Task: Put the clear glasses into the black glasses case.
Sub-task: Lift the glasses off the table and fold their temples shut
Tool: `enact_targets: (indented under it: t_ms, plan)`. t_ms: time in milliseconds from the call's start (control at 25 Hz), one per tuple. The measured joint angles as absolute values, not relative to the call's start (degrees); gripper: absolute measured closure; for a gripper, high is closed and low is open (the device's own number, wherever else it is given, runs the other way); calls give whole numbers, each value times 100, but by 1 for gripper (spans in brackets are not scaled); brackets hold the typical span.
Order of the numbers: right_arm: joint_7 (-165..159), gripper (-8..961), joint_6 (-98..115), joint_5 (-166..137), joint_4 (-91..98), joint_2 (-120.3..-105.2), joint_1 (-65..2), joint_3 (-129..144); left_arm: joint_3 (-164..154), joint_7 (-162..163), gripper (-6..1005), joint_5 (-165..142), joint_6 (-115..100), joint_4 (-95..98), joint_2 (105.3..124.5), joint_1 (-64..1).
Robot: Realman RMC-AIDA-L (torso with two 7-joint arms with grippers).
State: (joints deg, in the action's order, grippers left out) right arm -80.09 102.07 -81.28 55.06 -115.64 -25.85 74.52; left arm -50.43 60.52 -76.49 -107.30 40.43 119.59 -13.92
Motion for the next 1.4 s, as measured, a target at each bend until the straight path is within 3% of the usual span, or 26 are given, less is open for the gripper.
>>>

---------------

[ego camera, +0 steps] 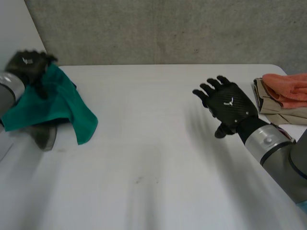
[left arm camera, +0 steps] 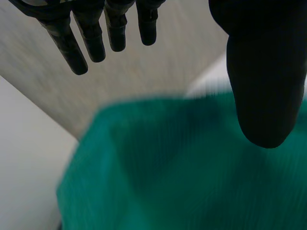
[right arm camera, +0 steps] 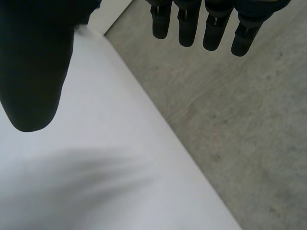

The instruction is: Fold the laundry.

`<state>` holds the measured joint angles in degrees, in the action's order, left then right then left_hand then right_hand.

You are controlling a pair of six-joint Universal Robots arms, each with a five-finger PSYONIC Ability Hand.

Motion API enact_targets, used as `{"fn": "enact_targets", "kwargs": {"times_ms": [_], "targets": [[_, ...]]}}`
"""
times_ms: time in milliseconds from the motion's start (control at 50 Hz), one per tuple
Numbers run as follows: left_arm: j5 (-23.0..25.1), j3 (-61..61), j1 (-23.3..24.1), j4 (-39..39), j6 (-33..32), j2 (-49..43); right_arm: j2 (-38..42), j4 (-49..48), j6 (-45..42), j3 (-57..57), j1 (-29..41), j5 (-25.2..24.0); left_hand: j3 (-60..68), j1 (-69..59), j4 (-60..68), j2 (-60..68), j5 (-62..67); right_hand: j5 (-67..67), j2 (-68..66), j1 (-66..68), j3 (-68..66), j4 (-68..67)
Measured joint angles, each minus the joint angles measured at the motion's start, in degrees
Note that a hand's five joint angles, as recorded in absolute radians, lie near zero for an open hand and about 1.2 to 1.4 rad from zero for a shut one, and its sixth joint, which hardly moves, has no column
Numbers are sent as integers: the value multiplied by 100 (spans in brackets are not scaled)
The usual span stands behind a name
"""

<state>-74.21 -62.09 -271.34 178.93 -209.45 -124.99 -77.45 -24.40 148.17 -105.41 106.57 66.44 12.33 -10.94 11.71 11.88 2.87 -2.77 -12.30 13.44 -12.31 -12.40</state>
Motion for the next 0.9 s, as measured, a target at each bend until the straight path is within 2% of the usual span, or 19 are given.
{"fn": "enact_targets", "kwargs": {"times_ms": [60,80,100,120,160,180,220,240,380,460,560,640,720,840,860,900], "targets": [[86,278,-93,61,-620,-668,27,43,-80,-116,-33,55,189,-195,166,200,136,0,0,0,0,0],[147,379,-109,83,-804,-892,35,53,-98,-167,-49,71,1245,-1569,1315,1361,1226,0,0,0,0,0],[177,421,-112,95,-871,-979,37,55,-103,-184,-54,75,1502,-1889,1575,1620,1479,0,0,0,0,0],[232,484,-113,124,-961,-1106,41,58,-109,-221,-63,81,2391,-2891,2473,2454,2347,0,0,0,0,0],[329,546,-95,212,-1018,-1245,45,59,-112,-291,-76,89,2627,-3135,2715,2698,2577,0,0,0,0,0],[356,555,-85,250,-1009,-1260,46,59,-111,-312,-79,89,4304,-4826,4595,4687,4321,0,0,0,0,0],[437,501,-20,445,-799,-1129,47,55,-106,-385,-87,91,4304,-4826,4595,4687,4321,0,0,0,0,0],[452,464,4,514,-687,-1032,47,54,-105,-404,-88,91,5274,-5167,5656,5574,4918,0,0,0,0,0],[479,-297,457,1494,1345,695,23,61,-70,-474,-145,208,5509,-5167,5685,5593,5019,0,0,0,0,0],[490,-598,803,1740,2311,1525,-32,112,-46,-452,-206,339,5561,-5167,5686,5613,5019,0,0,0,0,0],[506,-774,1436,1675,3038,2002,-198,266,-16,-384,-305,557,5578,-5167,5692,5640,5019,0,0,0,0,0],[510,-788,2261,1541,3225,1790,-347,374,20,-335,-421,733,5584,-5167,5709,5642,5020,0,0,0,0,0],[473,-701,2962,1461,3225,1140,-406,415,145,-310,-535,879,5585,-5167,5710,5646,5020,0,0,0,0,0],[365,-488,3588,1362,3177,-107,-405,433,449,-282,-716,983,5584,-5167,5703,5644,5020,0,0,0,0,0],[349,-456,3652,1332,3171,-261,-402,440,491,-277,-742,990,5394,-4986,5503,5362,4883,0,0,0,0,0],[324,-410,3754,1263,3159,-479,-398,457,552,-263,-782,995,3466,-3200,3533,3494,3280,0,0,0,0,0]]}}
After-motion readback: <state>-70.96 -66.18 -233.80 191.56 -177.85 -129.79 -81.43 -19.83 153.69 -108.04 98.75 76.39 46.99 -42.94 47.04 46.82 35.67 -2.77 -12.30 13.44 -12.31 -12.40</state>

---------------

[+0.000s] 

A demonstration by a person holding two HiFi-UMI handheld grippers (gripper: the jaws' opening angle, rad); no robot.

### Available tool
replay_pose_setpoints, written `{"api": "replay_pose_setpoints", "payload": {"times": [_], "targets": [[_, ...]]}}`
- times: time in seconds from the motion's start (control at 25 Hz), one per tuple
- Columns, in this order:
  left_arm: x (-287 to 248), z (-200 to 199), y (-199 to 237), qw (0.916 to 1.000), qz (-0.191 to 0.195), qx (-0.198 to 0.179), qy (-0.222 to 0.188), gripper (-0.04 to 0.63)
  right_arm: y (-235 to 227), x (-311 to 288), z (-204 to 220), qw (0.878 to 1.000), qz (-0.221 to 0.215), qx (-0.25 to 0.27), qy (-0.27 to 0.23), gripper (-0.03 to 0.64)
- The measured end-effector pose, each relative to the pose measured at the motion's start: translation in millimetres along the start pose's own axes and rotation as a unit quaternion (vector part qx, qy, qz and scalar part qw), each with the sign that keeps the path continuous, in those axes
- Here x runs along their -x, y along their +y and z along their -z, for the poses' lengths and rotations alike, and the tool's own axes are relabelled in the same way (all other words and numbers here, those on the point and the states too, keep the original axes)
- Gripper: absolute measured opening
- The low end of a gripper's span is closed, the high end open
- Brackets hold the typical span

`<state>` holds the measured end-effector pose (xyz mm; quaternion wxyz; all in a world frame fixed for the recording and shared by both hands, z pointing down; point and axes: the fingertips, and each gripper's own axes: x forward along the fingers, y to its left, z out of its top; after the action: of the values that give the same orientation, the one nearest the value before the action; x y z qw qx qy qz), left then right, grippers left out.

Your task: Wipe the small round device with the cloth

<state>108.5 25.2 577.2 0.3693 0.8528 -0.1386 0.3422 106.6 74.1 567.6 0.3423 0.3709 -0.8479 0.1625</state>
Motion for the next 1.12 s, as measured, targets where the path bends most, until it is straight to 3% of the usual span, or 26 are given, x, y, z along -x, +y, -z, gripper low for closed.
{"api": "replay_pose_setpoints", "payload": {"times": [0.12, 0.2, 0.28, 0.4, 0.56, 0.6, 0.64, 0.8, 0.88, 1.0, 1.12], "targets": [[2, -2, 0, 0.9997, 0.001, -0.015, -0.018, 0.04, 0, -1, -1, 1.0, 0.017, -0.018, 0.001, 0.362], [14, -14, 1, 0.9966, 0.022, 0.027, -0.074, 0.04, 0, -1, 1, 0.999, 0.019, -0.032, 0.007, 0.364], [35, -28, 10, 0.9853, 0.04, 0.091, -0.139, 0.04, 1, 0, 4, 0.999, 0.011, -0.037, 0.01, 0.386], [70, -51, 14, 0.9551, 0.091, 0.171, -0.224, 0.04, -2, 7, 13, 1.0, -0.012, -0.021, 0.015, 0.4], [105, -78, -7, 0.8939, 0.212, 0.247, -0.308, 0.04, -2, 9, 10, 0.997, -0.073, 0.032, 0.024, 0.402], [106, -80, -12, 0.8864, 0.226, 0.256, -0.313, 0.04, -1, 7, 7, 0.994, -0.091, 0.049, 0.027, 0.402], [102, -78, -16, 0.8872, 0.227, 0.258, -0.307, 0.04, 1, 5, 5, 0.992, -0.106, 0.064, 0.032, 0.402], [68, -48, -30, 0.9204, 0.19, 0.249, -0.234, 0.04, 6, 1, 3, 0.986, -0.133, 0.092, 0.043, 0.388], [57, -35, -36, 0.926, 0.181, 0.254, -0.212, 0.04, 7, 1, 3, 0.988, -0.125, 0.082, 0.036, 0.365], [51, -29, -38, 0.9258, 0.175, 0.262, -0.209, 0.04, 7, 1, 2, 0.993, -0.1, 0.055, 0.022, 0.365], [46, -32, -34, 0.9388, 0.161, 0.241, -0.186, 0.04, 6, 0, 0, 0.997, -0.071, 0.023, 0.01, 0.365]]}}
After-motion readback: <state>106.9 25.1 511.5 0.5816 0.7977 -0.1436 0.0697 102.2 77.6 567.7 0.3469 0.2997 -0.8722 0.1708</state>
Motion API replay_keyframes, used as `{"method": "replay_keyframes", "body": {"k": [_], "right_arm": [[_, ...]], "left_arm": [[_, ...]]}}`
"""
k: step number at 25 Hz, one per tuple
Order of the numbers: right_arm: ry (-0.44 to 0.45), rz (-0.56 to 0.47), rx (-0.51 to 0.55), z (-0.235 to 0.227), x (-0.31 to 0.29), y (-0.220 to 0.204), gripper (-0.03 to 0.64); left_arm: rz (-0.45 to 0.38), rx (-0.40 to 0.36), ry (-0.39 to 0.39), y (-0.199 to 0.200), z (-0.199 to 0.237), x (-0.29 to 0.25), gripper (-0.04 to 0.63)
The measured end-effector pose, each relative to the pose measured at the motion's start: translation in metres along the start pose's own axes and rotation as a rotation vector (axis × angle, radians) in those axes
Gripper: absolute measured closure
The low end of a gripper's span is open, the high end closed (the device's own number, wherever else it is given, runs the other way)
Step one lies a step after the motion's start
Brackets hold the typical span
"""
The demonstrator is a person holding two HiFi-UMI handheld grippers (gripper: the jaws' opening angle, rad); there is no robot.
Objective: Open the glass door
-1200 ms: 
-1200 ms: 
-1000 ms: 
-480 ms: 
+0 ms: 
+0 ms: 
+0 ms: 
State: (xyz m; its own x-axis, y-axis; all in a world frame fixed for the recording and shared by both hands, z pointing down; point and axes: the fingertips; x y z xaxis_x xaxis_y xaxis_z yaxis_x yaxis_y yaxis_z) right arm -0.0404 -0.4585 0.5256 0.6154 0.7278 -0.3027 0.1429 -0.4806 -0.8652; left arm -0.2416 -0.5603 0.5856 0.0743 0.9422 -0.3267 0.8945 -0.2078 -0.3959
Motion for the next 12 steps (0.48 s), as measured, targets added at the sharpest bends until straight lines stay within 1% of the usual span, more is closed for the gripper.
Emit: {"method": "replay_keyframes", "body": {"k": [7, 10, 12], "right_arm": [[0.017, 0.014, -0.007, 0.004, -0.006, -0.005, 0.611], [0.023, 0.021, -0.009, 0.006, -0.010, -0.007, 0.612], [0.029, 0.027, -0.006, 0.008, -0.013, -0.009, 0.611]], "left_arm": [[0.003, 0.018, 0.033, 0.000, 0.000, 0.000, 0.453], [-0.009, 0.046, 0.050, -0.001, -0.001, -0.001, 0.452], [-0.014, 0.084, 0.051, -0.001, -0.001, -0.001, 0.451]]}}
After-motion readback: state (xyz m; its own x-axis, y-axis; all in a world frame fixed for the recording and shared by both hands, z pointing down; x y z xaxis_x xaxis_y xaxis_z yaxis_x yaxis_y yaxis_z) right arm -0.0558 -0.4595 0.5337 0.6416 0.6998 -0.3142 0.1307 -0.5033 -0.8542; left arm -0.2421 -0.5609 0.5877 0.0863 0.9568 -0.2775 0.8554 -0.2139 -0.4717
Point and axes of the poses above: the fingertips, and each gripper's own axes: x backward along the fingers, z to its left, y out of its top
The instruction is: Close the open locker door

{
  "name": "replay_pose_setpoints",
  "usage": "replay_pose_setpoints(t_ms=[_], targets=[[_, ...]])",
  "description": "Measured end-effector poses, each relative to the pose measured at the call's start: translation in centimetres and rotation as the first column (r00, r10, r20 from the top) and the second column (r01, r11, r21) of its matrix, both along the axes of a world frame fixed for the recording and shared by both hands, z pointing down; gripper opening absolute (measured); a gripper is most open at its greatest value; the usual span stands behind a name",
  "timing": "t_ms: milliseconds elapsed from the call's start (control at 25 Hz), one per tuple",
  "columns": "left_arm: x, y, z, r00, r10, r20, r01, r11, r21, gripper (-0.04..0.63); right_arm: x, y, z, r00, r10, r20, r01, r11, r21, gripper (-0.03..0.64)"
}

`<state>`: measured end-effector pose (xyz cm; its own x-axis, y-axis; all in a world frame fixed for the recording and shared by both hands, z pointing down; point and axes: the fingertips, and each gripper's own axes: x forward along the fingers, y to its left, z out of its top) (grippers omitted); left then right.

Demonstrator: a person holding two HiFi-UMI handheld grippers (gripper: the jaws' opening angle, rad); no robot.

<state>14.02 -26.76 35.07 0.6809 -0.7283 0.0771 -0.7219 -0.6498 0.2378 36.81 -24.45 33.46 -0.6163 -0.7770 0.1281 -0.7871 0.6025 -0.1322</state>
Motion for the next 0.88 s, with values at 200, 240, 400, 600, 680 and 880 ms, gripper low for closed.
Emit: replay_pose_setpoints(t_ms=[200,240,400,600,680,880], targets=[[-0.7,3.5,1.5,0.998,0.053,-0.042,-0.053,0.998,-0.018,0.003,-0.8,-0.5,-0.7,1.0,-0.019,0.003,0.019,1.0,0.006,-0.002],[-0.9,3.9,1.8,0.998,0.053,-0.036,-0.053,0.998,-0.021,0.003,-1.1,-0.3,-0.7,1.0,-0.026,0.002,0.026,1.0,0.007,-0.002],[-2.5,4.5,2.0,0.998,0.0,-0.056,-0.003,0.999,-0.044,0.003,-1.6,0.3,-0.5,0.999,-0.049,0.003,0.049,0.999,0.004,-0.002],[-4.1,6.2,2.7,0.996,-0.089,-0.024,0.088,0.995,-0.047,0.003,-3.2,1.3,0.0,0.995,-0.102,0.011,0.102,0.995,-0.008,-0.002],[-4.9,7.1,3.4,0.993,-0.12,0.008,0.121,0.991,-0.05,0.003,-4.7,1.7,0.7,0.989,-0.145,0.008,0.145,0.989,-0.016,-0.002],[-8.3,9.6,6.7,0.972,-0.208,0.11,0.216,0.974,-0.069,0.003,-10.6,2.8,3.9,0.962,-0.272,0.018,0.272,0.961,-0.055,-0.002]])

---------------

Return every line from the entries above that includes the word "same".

--- COMPLETED EXERCISE ---
- Here x runs along their -x, y along their +y and z along their -z, for the poses' lengths and rotations alike, and the tool's own axes are relabelled in the same way (all other words and numbers here, those on the point and the states too, keep the original axes)
`<state>` holds the measured end-effector pose (xyz mm; quaternion wxyz; all in a world frame fixed for the recording and shared by both hands, z pointing down; point and axes: the fingertips, and each gripper's own axes: x forward along the fingers, y to its left, z out of its top; after the action: of the values that give the same orientation, the one nearest the value before the action; x y z qw qx qy qz), left then right, grippers left out.

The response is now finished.